# EXERCISE:
Tell how many lines in the data below hold the string "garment"; give nothing but the number.

# INFORMATION SUPPLIED:
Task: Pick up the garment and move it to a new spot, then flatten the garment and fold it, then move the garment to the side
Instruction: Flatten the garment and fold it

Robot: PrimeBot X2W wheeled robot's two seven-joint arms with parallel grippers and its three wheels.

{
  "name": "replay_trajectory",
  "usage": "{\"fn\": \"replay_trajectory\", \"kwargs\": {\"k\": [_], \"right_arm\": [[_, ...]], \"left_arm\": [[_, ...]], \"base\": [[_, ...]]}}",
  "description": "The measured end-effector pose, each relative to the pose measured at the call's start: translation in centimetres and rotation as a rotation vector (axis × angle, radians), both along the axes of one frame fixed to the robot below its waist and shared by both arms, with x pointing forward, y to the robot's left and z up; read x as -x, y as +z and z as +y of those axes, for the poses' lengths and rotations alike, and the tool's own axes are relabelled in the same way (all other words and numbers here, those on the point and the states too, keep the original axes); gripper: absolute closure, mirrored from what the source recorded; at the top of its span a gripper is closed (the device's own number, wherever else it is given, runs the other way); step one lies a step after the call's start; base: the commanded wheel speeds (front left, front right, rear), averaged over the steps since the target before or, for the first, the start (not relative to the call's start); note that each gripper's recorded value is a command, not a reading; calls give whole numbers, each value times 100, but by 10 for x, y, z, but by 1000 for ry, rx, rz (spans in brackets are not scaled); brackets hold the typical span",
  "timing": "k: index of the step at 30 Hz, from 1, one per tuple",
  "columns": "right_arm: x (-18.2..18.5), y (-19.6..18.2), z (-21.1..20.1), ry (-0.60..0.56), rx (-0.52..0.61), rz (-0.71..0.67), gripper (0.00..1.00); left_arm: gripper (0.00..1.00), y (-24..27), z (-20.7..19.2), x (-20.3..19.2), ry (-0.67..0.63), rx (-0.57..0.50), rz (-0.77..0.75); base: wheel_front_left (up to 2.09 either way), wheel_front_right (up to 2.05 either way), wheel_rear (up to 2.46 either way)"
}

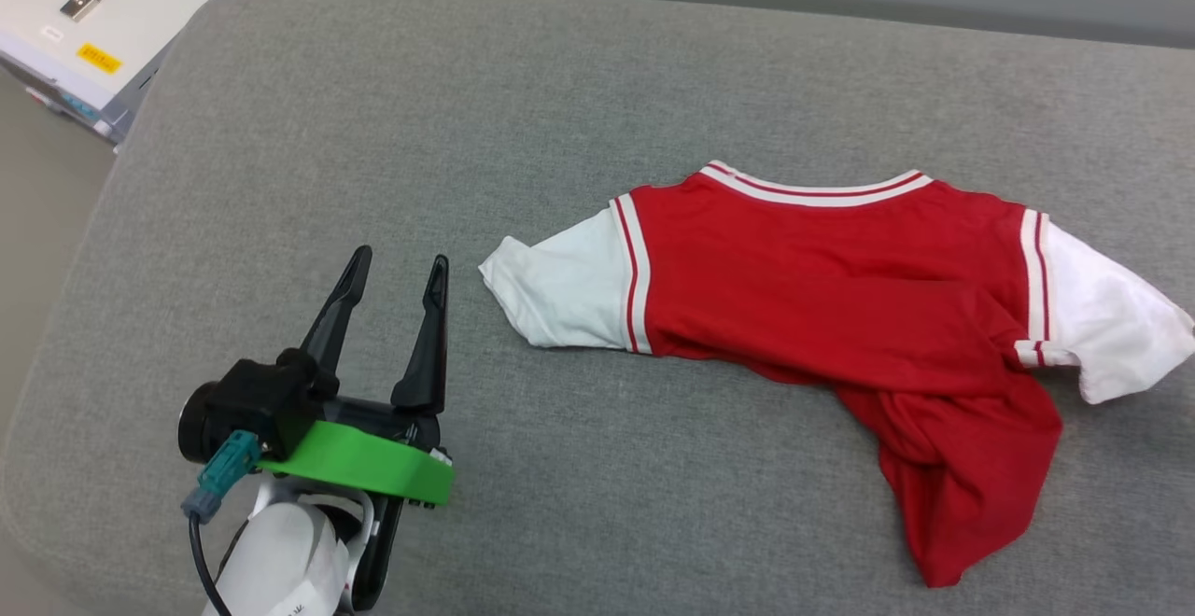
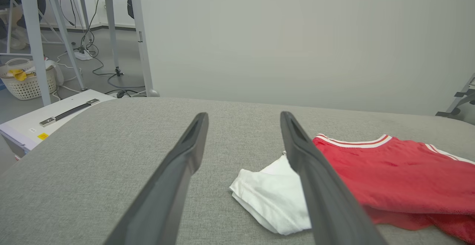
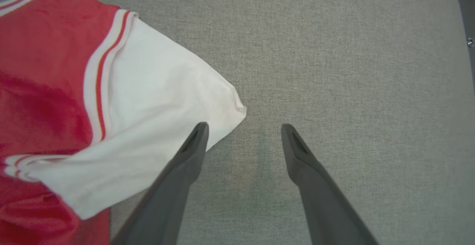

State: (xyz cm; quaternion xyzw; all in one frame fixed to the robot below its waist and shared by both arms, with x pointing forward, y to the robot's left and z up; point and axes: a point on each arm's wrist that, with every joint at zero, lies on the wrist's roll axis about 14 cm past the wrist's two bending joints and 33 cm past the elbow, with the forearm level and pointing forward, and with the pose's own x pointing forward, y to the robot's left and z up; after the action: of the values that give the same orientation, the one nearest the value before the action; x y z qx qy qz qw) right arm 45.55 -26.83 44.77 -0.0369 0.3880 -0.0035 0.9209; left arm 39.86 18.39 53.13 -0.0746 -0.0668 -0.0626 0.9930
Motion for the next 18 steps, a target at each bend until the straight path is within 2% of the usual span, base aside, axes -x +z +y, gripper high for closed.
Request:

# RESPONSE BELOW:
2